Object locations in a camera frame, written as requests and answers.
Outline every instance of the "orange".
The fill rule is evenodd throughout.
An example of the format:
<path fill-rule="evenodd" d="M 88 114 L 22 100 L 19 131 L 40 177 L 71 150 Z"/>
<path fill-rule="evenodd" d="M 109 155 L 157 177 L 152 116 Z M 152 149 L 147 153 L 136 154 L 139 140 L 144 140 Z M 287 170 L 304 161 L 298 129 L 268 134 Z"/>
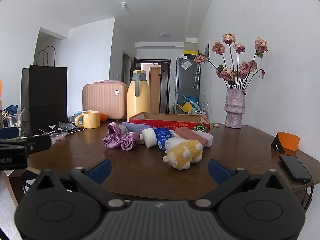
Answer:
<path fill-rule="evenodd" d="M 99 114 L 99 116 L 100 116 L 100 122 L 105 122 L 107 120 L 106 114 Z"/>

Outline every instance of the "blue gripper pad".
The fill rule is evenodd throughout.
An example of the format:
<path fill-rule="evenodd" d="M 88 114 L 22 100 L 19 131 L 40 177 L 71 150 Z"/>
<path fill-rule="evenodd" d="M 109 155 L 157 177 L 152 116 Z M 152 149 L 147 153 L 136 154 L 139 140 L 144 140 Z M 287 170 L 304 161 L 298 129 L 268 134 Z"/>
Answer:
<path fill-rule="evenodd" d="M 110 159 L 106 159 L 89 170 L 87 176 L 101 185 L 101 183 L 111 174 L 111 169 L 111 161 Z"/>
<path fill-rule="evenodd" d="M 0 139 L 6 140 L 11 138 L 16 138 L 18 136 L 19 136 L 19 129 L 17 127 L 6 127 L 6 128 L 0 129 Z"/>
<path fill-rule="evenodd" d="M 232 170 L 228 169 L 227 167 L 223 166 L 216 160 L 210 160 L 208 163 L 208 172 L 210 177 L 218 184 L 221 185 L 222 183 L 226 182 L 228 179 L 235 174 Z"/>

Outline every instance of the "tile floor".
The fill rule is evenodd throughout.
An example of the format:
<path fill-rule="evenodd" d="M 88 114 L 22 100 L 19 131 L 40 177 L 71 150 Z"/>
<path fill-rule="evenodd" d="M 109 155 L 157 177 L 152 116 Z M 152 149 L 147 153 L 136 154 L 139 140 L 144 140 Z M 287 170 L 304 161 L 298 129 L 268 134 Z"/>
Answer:
<path fill-rule="evenodd" d="M 0 173 L 0 228 L 11 240 L 22 240 L 14 224 L 14 203 Z"/>

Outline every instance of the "yellow thermos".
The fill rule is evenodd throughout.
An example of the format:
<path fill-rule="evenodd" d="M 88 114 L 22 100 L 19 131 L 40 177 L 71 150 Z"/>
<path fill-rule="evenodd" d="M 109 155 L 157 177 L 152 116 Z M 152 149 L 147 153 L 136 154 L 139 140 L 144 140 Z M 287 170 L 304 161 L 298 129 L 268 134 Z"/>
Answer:
<path fill-rule="evenodd" d="M 134 70 L 127 96 L 127 122 L 138 113 L 150 113 L 150 89 L 145 70 Z"/>

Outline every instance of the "pink soap bar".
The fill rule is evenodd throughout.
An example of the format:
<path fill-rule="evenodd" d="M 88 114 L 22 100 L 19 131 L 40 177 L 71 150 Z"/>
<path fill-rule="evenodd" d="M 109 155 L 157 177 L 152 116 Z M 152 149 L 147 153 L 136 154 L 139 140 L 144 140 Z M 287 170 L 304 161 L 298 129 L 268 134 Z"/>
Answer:
<path fill-rule="evenodd" d="M 197 135 L 193 131 L 189 130 L 187 127 L 180 127 L 176 129 L 174 133 L 187 140 L 197 140 L 202 145 L 205 145 L 208 142 L 207 139 L 201 137 L 200 135 Z"/>

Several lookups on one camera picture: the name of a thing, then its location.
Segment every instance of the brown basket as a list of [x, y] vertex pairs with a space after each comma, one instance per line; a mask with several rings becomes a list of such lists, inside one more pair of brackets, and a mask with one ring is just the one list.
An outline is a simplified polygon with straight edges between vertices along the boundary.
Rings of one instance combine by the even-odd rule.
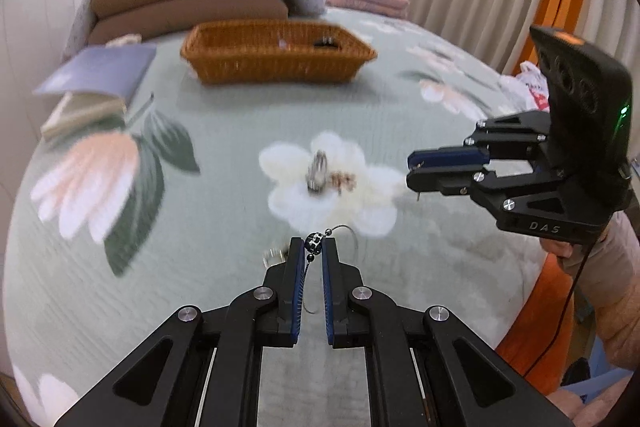
[[[340, 49], [316, 48], [331, 37]], [[203, 84], [229, 82], [349, 82], [376, 51], [348, 31], [318, 22], [239, 20], [196, 26], [182, 58]]]

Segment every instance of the white wardrobe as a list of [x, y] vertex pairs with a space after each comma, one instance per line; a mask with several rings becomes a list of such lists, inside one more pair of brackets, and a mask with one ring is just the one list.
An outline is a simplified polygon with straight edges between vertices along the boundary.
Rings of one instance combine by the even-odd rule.
[[0, 0], [0, 255], [20, 180], [56, 104], [31, 91], [60, 64], [75, 0]]

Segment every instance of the blue gripper pad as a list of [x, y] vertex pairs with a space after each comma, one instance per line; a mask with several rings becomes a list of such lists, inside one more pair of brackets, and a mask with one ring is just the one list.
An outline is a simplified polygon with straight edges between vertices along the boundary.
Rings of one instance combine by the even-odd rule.
[[329, 262], [322, 242], [322, 286], [324, 287], [324, 321], [326, 324], [326, 339], [334, 345], [334, 301], [331, 294], [331, 280], [329, 276]]
[[491, 160], [489, 151], [479, 147], [440, 147], [414, 151], [407, 158], [409, 169], [452, 167], [459, 165], [484, 165]]
[[302, 298], [305, 289], [305, 244], [300, 245], [296, 262], [296, 282], [291, 301], [291, 340], [297, 344], [300, 336], [300, 324], [302, 323]]

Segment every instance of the bedspread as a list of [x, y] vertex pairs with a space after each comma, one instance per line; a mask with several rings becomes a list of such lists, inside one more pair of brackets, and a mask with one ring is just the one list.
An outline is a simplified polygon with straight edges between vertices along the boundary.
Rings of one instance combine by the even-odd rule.
[[[495, 347], [545, 255], [496, 229], [465, 197], [404, 183], [415, 149], [462, 144], [476, 120], [513, 110], [499, 75], [409, 22], [330, 9], [377, 49], [340, 86], [204, 87], [179, 49], [158, 52], [126, 121], [41, 143], [15, 202], [4, 279], [15, 374], [31, 414], [52, 426], [183, 305], [226, 306], [259, 285], [263, 254], [341, 223], [340, 258], [398, 305], [441, 304]], [[308, 193], [312, 156], [350, 183]], [[521, 164], [495, 166], [523, 172]], [[258, 424], [369, 424], [364, 353], [327, 345], [313, 263], [294, 349], [266, 349]]]

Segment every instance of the blue book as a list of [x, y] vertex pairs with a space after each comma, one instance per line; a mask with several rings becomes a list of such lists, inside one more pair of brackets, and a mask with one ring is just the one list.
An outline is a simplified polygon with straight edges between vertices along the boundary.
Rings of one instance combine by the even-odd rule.
[[34, 94], [63, 94], [40, 128], [42, 137], [76, 130], [124, 114], [156, 56], [153, 44], [89, 46], [45, 80]]

Work instructions: Every record, word for word, should be given back without its pictures.

Result below:
Object locations in a camera frame, written as requests and answers.
Outline every instance of the "orange".
The fill rule is evenodd throughout.
An example of the format:
<path fill-rule="evenodd" d="M 88 114 L 22 100 L 19 131 L 40 177 L 71 150 Z"/>
<path fill-rule="evenodd" d="M 109 155 L 157 177 L 152 116 Z M 152 149 L 147 153 L 136 154 L 139 140 L 144 140 Z M 287 170 L 304 161 L 298 129 L 268 134 Z"/>
Answer:
<path fill-rule="evenodd" d="M 99 114 L 99 116 L 100 116 L 100 122 L 105 122 L 107 120 L 106 114 Z"/>

Outline every instance of the "blue gripper pad".
The fill rule is evenodd throughout.
An example of the format:
<path fill-rule="evenodd" d="M 88 114 L 22 100 L 19 131 L 40 177 L 71 150 Z"/>
<path fill-rule="evenodd" d="M 109 155 L 157 177 L 152 116 Z M 152 149 L 147 153 L 136 154 L 139 140 L 144 140 Z M 287 170 L 304 161 L 298 129 L 268 134 Z"/>
Answer:
<path fill-rule="evenodd" d="M 110 159 L 106 159 L 89 170 L 87 176 L 101 185 L 101 183 L 111 174 L 111 169 L 111 161 Z"/>
<path fill-rule="evenodd" d="M 0 139 L 6 140 L 11 138 L 16 138 L 18 136 L 19 136 L 19 129 L 17 127 L 6 127 L 6 128 L 0 129 Z"/>
<path fill-rule="evenodd" d="M 232 170 L 228 169 L 227 167 L 223 166 L 216 160 L 210 160 L 208 163 L 208 172 L 210 177 L 218 184 L 221 185 L 222 183 L 226 182 L 228 179 L 235 174 Z"/>

Outline every instance of the "tile floor".
The fill rule is evenodd throughout.
An example of the format:
<path fill-rule="evenodd" d="M 88 114 L 22 100 L 19 131 L 40 177 L 71 150 Z"/>
<path fill-rule="evenodd" d="M 109 155 L 157 177 L 152 116 Z M 152 149 L 147 153 L 136 154 L 139 140 L 144 140 Z M 287 170 L 304 161 L 298 129 L 268 134 Z"/>
Answer:
<path fill-rule="evenodd" d="M 0 173 L 0 228 L 11 240 L 22 240 L 14 224 L 14 203 Z"/>

Outline every instance of the "yellow thermos".
The fill rule is evenodd throughout.
An example of the format:
<path fill-rule="evenodd" d="M 88 114 L 22 100 L 19 131 L 40 177 L 71 150 Z"/>
<path fill-rule="evenodd" d="M 109 155 L 157 177 L 152 116 Z M 152 149 L 147 153 L 136 154 L 139 140 L 144 140 Z M 287 170 L 304 161 L 298 129 L 268 134 Z"/>
Answer:
<path fill-rule="evenodd" d="M 134 70 L 127 96 L 127 122 L 138 113 L 150 113 L 150 89 L 145 70 Z"/>

Outline every instance of the "pink soap bar".
The fill rule is evenodd throughout.
An example of the format:
<path fill-rule="evenodd" d="M 88 114 L 22 100 L 19 131 L 40 177 L 71 150 Z"/>
<path fill-rule="evenodd" d="M 109 155 L 157 177 L 152 116 Z M 152 149 L 147 153 L 136 154 L 139 140 L 144 140 Z M 287 170 L 304 161 L 298 129 L 268 134 Z"/>
Answer:
<path fill-rule="evenodd" d="M 197 135 L 193 131 L 189 130 L 187 127 L 180 127 L 176 129 L 174 133 L 187 140 L 197 140 L 202 145 L 205 145 L 208 142 L 207 139 L 201 137 L 200 135 Z"/>

Several lookups on one camera picture: the name of a thing, then its location.
Segment every instance of the brown basket as a list of [x, y] vertex pairs with a space after each comma, one instance per line; a mask with several rings becomes a list of such lists, inside one more pair of brackets, and a mask with one ring is just the one list.
An outline is a simplified polygon with straight edges between vertices along the boundary.
Rings of one instance combine by the even-odd rule.
[[[340, 49], [316, 48], [331, 37]], [[203, 84], [229, 82], [349, 82], [376, 51], [348, 31], [318, 22], [239, 20], [196, 26], [182, 58]]]

Segment every instance of the white wardrobe as a list of [x, y] vertex pairs with a space after each comma, one instance per line; a mask with several rings becomes a list of such lists, inside one more pair of brackets, and a mask with one ring is just the one list.
An outline is a simplified polygon with straight edges between vertices along the boundary.
Rings of one instance combine by the even-odd rule.
[[0, 0], [0, 255], [20, 180], [56, 104], [31, 91], [60, 64], [75, 0]]

Segment every instance of the blue gripper pad as a list of [x, y] vertex pairs with a space after each comma, one instance per line; a mask with several rings becomes a list of such lists, inside one more pair of brackets, and a mask with one ring is just the one list.
An outline is a simplified polygon with straight edges between vertices along the boundary.
Rings of one instance combine by the even-odd rule.
[[329, 262], [322, 242], [322, 286], [324, 287], [324, 321], [326, 324], [326, 339], [334, 345], [334, 301], [331, 294], [331, 280], [329, 276]]
[[491, 160], [489, 151], [479, 147], [440, 147], [414, 151], [407, 158], [409, 169], [452, 167], [459, 165], [484, 165]]
[[302, 298], [305, 289], [305, 244], [300, 245], [296, 262], [296, 282], [291, 301], [291, 340], [297, 344], [300, 336], [300, 324], [302, 323]]

Segment every instance of the bedspread as a list of [x, y] vertex pairs with a space after each comma, one instance per line; a mask with several rings becomes a list of such lists, inside one more pair of brackets, and a mask with one ring is just the one list.
An outline is a simplified polygon with straight edges between vertices along the boundary.
Rings of one instance combine by the even-odd rule.
[[[495, 347], [545, 255], [496, 229], [465, 197], [404, 183], [415, 149], [462, 144], [476, 120], [513, 110], [499, 75], [409, 22], [330, 9], [377, 49], [340, 86], [204, 87], [179, 49], [158, 52], [126, 121], [41, 143], [15, 202], [4, 279], [15, 374], [31, 414], [52, 426], [183, 305], [226, 306], [259, 285], [263, 254], [341, 223], [340, 258], [398, 305], [441, 304]], [[308, 193], [312, 156], [350, 183]], [[521, 164], [495, 166], [523, 172]], [[258, 424], [369, 424], [364, 353], [327, 345], [313, 263], [294, 349], [266, 349]]]

Segment every instance of the blue book as a list of [x, y] vertex pairs with a space after each comma, one instance per line; a mask with several rings becomes a list of such lists, inside one more pair of brackets, and a mask with one ring is just the one list.
An outline is a simplified polygon with straight edges between vertices along the boundary.
Rings of one instance combine by the even-odd rule.
[[34, 94], [63, 94], [40, 128], [42, 137], [76, 130], [124, 114], [156, 56], [153, 44], [89, 46], [45, 80]]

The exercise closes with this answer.